On Behalf of | Jul 27, 2023 | Family Law

Children react differently when it comes to their parents splitting up. While some issues can be worked out post-divorce, some children make the decision to cut off all contact. The aftermath creates confusion and starts a blame game with parents and other family members.

Alienation and estrangement

The dynamic does little to help everyone affected by the divorce to move on. Mild cases see children with a certain level of contact or recent contact that eventually leads to rejection of the parent. In many situations, family counseling is an option for the favored parent, rejected parent, and the child. During this process, the favored parent can work proactively to reduce and eliminate behaviors that create alienation.

Conversely, the parent left rejected can also work with the child on future behaviors and minimize triggering defensiveness. Playing another form of the “blame game” can only undermine the healing process.

More severe cases involve zero contact with children angry at the parent without a valid reason. More common methods involve a time of intense activity with the rejected parent and temporarily pausing contact with the favored parent. Some may have already shown signs of facilitating alienating behavior that worsens a bad situation.

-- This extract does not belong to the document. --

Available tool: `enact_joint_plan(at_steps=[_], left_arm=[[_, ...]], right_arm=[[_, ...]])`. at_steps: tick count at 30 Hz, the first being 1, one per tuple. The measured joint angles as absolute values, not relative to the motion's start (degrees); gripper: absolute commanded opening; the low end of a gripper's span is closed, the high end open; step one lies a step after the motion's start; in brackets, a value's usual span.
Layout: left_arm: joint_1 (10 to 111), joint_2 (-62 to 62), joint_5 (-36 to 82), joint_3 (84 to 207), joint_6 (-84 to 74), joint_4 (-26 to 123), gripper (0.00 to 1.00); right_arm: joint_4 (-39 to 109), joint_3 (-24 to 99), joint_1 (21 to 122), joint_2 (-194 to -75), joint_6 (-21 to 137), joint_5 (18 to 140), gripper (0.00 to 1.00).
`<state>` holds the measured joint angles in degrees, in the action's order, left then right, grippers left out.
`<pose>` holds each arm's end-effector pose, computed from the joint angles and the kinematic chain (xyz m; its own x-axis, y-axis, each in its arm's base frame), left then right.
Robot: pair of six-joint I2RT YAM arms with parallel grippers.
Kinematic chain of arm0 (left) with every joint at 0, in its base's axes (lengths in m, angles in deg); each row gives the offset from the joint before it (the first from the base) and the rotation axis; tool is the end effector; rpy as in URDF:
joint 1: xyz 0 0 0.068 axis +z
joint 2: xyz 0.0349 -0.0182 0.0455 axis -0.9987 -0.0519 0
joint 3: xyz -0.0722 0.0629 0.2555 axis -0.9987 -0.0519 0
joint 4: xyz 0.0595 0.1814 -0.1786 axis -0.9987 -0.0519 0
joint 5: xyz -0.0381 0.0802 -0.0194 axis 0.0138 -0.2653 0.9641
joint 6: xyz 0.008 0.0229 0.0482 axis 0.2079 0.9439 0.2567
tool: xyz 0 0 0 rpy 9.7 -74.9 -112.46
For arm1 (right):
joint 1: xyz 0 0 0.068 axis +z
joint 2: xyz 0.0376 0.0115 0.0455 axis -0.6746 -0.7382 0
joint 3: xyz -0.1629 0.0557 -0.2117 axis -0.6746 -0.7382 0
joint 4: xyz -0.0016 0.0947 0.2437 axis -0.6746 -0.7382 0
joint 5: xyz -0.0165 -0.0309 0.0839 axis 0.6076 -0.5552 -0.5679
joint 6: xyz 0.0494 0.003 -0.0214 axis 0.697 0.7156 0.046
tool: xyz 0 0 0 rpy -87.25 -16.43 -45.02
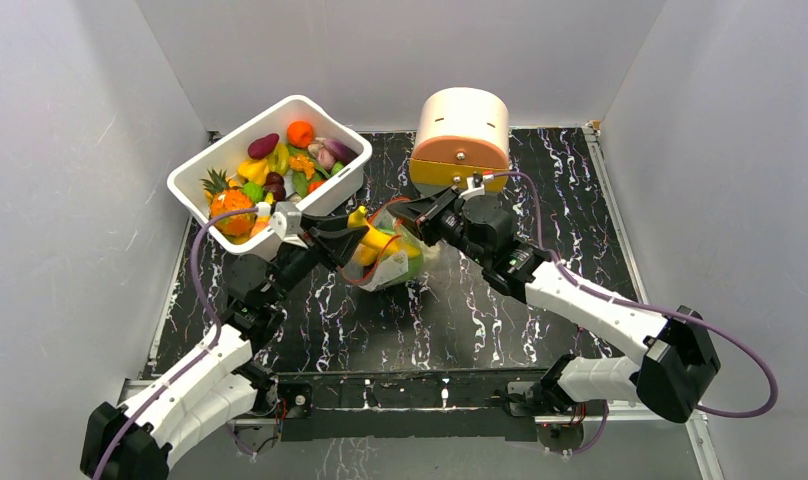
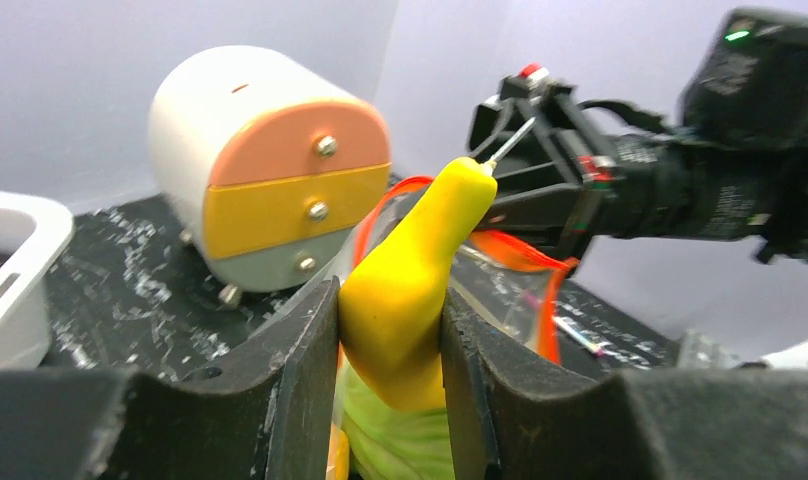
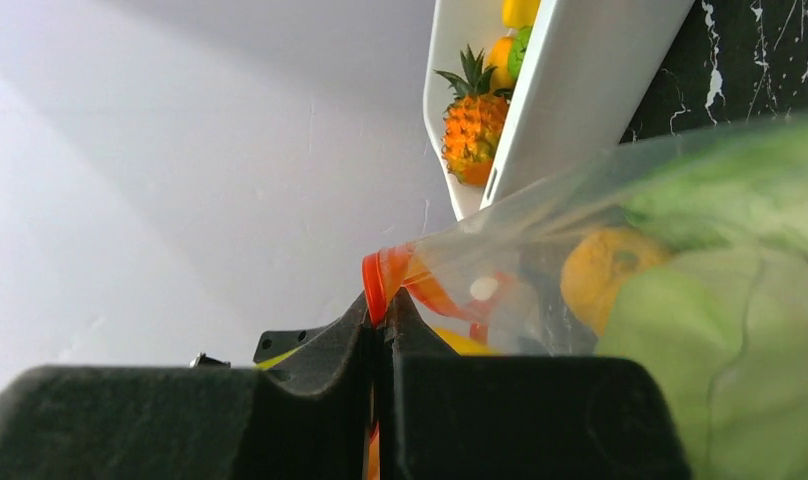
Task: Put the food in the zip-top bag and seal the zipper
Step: Place the fake fruit in the zipper food storage bag.
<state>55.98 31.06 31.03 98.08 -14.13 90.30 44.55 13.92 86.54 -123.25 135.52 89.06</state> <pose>0.1499 -0.1018 0.3167 0.0733 -0.4418 -0.8941 0.7906 0.5723 -0.2180 0.2085 0.2002 0.3244 -0.6758 0.7300 -0.1022 0.0518 0.1854 0.9813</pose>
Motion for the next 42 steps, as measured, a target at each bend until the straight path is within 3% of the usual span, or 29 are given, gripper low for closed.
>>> enact_joint_plan(at_steps=[6, 12, 17, 24, 28, 32, 38, 42], left_arm=[[56.1, 26.4, 28.1, 98.1, -11.7, 88.6, 0.14], [56.0, 26.0, 29.1, 98.1, -14.7, 88.3, 0.10], [56.0, 24.0, 28.4, 96.3, -22.8, 89.0, 0.08], [55.9, 18.5, 25.7, 109.6, -29.6, 66.2, 0.09], [55.9, 20.3, 25.1, 107.8, -32.3, 64.8, 0.18], [56.0, 20.8, 24.9, 104.5, -36.0, 65.5, 0.39], [55.9, 19.3, 27.7, 106.6, -35.8, 60.2, 0.60], [55.8, 20.5, 29.9, 107.1, -34.7, 55.1, 0.65]], right_arm=[[45.3, 14.0, 86.5, -125.4, 135.5, 88.1, 0.00], [44.0, 14.0, 86.4, -125.4, 132.7, 88.8, 0.06], [40.0, 14.4, 86.5, -125.4, 127.5, 88.8, 0.00], [32.9, 17.8, 86.5, -125.6, 119.2, 89.3, 0.00], [33.0, 17.8, 86.5, -125.6, 118.1, 89.4, 0.00], [32.7, 17.6, 86.5, -125.7, 117.4, 88.8, 0.00], [33.2, 17.6, 86.5, -125.6, 117.3, 89.3, 0.00], [33.3, 17.6, 86.4, -125.6, 117.2, 89.9, 0.00]])
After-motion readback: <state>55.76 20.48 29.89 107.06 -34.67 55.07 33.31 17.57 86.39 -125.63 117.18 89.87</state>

The favored parent should be available and engaged in counseling to put a stop to alienating behaviors. From there, family counseling can be an option as well. Individual therapy may not be the best option. Sessions may only facilitate more alienation due to children being continuously exposed to potentially alienating behavior that comes from the parent.

Every family member will react to divorce differently. Children, in particular, require the most focus to heal from decisions they have little say in.